* Records from a data source *
- - - - - - -

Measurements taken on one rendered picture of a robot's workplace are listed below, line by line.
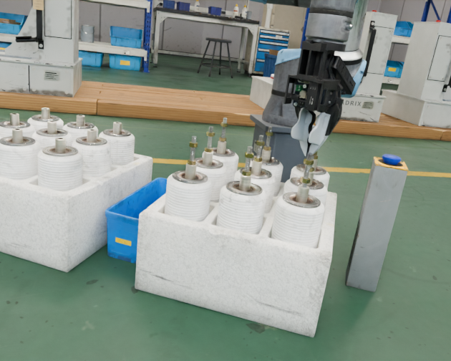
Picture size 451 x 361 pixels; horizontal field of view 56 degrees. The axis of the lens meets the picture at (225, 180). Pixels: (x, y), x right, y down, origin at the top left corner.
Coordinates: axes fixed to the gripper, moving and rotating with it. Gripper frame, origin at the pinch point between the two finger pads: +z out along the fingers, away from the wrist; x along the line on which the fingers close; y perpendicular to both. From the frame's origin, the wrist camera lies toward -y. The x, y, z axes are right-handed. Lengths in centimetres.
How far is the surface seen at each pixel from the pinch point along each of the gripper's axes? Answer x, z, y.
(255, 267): -1.5, 22.9, 10.8
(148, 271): -22.1, 29.9, 19.6
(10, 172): -57, 16, 31
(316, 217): 5.3, 11.7, 3.2
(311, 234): 5.1, 15.3, 3.4
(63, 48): -200, 0, -71
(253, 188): -8.6, 10.0, 4.7
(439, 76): -40, -8, -271

- - - - - - -

* What you are asked to do *
Reproduce, without alteration and without pictures, only those lines that lie between the first line of the entries above and the line containing "Coordinates: axes fixed", both of them included.

* Answer to the exercise *
Measurements taken on one rendered picture of a robot's workplace are listed below, line by line.
Picture size 451 x 361 pixels; horizontal field of view 56 degrees. The axis of the lens meets the picture at (225, 180). Pixels: (x, y), x right, y down, origin at the top left corner.
Coordinates: axes fixed to the gripper, moving and rotating with it. Gripper frame, origin at the pinch point between the two finger pads: +z out along the fingers, away from the wrist; x along the line on which the fingers close; y perpendicular to both. From the frame's origin, the wrist camera lies toward -y. The x, y, z axes are right-handed. Lengths in centimetres.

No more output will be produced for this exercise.